_WHAT IS EXPECTED_
Report every line of the records below that contains the word "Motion".

_EXERCISE INPUT_

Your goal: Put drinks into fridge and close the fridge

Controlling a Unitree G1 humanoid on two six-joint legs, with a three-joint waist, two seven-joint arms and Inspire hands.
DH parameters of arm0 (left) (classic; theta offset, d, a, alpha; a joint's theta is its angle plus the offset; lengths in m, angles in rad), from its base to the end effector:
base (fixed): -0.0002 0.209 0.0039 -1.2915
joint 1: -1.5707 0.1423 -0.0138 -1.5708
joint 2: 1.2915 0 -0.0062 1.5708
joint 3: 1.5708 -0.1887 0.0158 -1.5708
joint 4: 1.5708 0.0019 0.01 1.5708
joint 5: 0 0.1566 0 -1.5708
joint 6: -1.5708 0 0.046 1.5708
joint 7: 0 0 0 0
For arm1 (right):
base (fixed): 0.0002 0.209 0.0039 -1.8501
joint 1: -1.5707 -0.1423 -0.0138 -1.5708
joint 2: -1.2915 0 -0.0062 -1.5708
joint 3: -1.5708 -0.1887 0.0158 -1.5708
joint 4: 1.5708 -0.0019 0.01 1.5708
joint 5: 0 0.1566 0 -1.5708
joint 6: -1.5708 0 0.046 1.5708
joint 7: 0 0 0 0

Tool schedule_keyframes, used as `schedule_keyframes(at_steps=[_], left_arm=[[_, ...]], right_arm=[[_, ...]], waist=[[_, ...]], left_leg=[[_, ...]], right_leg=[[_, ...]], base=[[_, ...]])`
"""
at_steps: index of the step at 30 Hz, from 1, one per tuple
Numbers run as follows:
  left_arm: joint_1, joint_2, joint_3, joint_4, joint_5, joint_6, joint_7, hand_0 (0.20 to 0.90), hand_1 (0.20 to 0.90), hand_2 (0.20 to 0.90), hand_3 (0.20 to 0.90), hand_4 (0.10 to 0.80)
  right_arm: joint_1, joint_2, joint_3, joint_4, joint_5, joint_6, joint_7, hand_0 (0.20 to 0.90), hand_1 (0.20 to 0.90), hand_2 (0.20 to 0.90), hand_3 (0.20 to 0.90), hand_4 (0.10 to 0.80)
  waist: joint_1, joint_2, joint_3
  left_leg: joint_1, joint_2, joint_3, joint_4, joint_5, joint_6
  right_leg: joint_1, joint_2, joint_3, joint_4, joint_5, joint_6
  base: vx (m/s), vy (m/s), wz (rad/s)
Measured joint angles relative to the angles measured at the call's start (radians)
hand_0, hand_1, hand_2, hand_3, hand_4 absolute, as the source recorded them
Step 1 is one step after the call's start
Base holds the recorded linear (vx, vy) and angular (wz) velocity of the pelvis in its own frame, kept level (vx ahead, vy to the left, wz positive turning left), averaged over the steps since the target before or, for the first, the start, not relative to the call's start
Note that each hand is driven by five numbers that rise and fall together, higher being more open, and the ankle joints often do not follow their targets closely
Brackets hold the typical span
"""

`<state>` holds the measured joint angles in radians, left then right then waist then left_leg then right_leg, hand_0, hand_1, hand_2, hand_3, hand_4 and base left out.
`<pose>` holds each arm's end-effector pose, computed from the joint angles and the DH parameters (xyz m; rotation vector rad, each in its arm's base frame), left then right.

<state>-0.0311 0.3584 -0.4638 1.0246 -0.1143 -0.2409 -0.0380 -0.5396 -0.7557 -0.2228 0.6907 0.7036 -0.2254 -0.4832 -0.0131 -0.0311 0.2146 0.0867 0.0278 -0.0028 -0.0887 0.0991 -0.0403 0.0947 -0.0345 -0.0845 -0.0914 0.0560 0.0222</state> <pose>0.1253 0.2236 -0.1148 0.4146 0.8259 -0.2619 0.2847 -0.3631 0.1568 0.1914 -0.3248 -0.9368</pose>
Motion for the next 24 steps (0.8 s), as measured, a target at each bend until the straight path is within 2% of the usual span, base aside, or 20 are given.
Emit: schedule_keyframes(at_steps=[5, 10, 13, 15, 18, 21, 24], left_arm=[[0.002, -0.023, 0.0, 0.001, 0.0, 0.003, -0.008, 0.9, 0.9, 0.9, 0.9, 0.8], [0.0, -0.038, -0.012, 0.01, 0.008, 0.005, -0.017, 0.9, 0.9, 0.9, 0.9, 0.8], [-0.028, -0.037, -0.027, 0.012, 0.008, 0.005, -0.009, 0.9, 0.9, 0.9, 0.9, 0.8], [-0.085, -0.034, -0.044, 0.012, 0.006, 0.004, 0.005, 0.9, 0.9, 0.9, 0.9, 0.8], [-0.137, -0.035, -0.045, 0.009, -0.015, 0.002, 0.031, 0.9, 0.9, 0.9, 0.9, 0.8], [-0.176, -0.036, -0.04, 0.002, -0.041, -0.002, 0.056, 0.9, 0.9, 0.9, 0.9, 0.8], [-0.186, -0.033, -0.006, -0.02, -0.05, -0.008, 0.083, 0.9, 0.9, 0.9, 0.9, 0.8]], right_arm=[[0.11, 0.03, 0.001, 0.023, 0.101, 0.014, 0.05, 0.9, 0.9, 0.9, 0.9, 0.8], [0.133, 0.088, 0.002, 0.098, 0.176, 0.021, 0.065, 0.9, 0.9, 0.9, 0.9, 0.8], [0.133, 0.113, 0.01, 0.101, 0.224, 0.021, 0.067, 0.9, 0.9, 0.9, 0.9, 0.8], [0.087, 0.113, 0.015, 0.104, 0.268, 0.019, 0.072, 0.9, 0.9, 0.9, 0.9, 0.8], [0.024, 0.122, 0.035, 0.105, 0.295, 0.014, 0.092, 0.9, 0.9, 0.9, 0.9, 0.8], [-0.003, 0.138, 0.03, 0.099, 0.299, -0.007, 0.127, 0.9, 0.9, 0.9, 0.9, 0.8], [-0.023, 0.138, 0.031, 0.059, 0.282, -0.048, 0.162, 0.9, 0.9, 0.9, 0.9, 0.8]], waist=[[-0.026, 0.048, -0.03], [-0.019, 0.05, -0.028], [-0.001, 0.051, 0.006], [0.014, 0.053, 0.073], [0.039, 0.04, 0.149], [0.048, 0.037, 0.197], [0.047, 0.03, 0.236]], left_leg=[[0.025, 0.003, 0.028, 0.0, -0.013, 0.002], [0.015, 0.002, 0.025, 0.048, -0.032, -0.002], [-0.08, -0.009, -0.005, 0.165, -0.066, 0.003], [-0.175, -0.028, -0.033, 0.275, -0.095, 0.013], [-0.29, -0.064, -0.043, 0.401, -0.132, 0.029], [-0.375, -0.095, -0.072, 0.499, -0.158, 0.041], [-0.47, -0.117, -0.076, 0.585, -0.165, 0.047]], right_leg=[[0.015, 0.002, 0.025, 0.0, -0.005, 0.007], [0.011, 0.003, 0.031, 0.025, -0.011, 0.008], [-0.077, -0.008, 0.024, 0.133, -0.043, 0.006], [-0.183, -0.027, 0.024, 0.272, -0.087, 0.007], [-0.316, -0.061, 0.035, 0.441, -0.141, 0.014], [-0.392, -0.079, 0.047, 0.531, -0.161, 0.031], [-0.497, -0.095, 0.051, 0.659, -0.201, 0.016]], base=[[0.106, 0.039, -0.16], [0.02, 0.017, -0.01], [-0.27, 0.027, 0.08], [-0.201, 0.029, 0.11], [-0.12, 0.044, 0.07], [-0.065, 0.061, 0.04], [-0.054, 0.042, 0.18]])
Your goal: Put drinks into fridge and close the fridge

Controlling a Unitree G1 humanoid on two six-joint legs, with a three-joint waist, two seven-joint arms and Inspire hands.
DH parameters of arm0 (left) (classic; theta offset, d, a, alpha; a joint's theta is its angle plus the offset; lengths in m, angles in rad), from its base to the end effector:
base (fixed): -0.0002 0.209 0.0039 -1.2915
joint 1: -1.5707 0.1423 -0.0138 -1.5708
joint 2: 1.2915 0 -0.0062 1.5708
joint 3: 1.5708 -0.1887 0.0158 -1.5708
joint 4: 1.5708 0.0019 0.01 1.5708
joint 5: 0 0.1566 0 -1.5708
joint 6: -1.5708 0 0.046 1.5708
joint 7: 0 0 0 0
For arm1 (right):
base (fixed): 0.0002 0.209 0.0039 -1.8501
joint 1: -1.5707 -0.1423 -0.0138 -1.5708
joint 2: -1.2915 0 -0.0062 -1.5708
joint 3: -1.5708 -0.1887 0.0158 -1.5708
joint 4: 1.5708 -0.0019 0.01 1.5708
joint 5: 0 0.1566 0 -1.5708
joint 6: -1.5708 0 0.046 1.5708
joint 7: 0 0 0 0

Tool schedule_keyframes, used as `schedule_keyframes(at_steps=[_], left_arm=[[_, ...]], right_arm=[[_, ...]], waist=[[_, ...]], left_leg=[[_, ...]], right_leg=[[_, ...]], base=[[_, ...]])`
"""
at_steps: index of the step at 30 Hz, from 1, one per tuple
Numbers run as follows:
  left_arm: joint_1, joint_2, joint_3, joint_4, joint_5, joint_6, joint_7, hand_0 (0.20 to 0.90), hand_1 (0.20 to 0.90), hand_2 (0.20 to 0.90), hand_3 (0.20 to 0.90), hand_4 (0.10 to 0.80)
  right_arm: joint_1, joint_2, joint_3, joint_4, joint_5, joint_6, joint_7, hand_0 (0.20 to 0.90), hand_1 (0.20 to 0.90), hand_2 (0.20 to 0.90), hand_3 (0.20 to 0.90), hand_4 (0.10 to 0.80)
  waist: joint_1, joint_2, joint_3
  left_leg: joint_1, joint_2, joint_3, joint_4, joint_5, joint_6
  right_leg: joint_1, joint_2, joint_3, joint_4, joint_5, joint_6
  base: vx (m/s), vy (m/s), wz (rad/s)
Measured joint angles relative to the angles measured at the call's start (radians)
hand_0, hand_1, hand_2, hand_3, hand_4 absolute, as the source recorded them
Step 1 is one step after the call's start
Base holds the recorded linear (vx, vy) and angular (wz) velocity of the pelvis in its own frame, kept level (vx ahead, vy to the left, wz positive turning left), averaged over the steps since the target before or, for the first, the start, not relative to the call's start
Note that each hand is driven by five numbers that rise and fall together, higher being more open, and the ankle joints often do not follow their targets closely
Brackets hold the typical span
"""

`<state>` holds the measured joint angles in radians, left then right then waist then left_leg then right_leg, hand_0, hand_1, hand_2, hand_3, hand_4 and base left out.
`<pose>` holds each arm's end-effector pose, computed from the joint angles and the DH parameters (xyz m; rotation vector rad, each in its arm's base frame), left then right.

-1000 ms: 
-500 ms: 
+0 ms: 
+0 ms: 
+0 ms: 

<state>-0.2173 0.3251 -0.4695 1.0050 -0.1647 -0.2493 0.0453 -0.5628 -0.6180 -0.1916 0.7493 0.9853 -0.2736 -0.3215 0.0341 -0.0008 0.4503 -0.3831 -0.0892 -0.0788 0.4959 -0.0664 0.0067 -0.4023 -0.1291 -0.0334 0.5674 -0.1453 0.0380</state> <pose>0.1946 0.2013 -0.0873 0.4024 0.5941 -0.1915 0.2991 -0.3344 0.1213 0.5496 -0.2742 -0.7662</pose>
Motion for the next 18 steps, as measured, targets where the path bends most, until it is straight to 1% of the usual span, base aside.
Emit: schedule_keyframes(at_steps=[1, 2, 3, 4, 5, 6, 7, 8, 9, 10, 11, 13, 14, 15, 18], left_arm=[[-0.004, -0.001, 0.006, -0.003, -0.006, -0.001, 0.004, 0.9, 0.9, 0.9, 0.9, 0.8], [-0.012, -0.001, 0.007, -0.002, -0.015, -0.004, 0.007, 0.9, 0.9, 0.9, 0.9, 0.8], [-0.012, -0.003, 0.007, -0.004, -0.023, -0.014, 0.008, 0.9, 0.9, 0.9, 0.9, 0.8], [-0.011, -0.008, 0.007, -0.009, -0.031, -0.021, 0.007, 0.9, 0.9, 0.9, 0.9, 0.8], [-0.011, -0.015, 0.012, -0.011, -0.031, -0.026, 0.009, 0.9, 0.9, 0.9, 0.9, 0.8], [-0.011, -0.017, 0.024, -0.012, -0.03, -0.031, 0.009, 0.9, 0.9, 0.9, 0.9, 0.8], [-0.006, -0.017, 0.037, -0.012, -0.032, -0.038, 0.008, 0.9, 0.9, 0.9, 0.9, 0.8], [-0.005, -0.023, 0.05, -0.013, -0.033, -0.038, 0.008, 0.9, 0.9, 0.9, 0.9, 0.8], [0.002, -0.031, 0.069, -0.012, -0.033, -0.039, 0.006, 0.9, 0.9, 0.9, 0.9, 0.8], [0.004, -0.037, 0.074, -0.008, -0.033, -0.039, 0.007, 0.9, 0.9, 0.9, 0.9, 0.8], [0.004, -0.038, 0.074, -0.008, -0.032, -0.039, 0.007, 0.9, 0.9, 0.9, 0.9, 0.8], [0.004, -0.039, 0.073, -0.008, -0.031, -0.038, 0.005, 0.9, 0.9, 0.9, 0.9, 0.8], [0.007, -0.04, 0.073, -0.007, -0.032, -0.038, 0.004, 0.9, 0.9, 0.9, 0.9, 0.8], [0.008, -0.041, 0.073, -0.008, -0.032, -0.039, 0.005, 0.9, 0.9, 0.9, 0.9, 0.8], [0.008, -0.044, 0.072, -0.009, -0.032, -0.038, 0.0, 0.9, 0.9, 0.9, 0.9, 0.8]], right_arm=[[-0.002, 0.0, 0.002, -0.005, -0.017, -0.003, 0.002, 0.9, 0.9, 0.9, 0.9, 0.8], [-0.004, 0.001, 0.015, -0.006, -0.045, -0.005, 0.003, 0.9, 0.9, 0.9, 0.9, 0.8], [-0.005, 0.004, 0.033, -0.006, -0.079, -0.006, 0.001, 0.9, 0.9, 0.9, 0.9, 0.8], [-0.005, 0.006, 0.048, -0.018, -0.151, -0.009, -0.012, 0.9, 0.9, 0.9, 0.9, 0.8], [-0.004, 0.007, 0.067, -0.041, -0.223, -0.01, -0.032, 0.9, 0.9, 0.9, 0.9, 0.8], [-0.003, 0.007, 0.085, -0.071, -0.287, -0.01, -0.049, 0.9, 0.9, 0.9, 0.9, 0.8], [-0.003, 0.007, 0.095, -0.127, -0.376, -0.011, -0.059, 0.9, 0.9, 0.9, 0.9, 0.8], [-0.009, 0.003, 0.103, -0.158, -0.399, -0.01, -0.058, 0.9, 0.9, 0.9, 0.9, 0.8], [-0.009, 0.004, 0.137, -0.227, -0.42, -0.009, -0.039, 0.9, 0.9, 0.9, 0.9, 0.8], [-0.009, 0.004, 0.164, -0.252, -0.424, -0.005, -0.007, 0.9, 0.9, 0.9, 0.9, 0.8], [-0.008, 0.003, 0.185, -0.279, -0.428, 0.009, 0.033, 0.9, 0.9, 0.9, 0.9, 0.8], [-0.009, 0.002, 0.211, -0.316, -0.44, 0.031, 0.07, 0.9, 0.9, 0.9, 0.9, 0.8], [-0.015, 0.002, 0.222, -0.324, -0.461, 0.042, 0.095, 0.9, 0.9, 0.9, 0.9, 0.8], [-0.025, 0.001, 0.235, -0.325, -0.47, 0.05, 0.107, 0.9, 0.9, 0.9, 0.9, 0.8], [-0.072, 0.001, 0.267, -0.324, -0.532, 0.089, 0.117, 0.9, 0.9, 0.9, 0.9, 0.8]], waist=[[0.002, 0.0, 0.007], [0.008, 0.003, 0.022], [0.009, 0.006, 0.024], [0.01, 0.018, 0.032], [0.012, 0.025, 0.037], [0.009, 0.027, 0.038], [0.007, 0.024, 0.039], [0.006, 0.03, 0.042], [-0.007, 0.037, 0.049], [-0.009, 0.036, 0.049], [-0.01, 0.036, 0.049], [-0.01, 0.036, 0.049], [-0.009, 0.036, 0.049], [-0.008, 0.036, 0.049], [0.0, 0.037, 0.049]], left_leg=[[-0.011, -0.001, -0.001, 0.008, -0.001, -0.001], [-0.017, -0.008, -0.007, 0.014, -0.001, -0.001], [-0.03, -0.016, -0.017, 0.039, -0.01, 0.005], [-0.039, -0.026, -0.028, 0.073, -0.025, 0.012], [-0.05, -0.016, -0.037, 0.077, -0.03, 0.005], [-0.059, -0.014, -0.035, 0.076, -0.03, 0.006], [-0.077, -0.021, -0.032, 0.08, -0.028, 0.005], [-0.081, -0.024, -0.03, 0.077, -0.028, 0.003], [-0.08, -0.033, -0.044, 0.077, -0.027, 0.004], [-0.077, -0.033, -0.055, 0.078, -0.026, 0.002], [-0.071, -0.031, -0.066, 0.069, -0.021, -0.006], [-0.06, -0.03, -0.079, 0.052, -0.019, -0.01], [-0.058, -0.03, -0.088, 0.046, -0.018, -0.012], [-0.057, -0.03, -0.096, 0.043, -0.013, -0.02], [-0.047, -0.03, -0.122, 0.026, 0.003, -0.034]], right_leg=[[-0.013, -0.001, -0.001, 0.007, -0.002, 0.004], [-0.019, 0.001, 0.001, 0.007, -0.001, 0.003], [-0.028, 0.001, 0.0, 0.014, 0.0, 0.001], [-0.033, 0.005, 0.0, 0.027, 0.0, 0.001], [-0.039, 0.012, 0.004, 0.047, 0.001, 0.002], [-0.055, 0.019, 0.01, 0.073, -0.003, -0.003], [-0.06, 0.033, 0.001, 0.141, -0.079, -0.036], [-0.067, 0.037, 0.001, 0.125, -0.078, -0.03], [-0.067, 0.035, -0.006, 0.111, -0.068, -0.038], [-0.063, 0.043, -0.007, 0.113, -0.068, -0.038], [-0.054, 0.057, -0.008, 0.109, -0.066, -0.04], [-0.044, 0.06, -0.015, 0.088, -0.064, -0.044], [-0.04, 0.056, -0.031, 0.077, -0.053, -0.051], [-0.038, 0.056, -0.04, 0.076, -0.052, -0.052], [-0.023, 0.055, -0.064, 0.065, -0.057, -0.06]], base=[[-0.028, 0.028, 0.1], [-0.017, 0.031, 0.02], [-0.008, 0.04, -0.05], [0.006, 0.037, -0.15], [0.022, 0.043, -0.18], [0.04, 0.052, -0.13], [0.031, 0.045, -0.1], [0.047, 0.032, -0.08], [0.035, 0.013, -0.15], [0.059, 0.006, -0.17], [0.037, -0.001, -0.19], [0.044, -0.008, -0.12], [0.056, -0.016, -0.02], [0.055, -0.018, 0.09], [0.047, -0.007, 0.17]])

_SOLVED EXERCISE_
Motion for the next 24 steps (0.8 s), as measured, a target at each bend until the straight path is within 2% of the usual span, base aside, or 20 are given.
Motion for the next 18 steps, as measured, targets where the path bends most, until it is straight to 1% of the usual span, base aside.

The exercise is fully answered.